Marxist research is a very noble undertaking. Marxism is science, the theoretical weapon for proletarian revolution and construction. Marxist scholars' responsibility and mission is to "fight for truth" and serve the proletariat and people. As Engels said at Marx's graveside: Marx's true lifelong mission was, in one way or another, to participate in overthrowing capitalist society and its state institutions, and in the liberation of the modern proletariat; he first made the modern proletariat conscious of its position and needs, and of the conditions for its emancipation. Struggle was his element. Few fought with such passion, perseverance, and effectiveness. We should learn from Marx; do not treat Marxism as a stepping stone or means for a few to gain personal fame and status.
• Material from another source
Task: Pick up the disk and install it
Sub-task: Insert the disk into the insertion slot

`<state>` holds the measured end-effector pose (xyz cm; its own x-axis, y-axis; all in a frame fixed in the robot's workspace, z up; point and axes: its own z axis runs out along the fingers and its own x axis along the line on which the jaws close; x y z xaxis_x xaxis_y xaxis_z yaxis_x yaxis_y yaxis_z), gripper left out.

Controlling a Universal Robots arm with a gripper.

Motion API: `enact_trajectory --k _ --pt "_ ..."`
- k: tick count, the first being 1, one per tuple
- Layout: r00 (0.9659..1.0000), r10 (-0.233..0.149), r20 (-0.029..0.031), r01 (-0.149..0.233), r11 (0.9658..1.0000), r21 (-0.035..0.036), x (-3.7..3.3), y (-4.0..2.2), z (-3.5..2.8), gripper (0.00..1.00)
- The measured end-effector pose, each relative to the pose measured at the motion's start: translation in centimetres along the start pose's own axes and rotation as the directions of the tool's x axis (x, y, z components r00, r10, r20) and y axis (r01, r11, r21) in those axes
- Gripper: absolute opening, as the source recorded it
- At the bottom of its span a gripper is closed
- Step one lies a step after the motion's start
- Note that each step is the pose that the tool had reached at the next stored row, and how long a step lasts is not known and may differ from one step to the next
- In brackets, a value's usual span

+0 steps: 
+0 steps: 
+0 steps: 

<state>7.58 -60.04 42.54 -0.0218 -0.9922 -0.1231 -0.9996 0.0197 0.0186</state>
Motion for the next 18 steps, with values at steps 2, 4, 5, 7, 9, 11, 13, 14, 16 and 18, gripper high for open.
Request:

Marxist scholars must first become conscious believers, practitioners, fighters, and vanguard warriors of communism, influencing and educating others with their fearless sacrifice, qualities, behavior, and ability. Those merely pursuing personal fame and status cannot consciously forge themselves into true communists. No matter how high your fame, status, or awards, you do not deserve the glorious title of "Marxist scholar"—you are a hypocritical, fake Marxist, a theoretical charlatan of Marxism.